**Work to be completed:**
From the material below, return every line that includes "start".

**Dataset content:**
=== Begin Enclosure ===
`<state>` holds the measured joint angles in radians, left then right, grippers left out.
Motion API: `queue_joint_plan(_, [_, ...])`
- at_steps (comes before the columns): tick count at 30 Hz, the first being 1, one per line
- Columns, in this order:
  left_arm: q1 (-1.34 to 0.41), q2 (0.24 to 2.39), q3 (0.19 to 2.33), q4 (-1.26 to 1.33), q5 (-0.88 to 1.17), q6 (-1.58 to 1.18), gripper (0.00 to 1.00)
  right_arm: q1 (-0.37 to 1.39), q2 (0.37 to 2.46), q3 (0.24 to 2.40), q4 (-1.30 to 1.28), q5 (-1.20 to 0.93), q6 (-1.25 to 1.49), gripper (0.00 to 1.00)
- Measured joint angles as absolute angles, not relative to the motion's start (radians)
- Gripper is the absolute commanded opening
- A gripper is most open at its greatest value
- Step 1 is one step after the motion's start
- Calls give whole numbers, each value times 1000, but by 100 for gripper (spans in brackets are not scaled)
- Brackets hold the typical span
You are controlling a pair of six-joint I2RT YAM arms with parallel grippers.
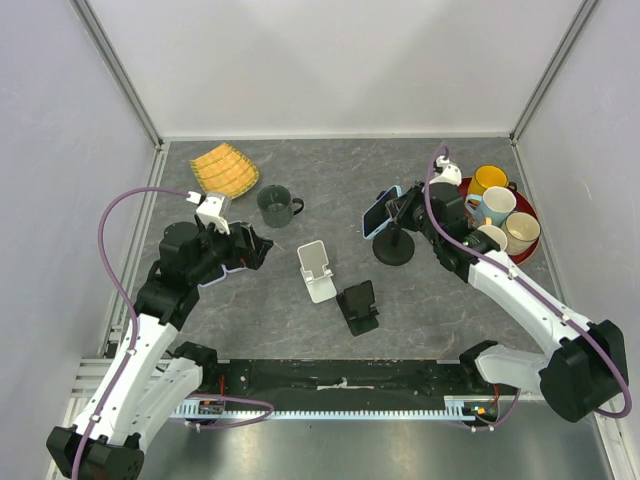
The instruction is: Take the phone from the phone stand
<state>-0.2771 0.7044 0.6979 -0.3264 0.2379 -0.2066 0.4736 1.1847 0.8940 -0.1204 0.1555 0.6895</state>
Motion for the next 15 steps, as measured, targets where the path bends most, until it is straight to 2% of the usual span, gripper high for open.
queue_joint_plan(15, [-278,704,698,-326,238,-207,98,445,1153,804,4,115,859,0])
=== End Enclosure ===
**Solution to this exercise:**
- Measured joint angles as absolute angles, not relative to the motion's start (radians)
- Step 1 is one step after the motion's start

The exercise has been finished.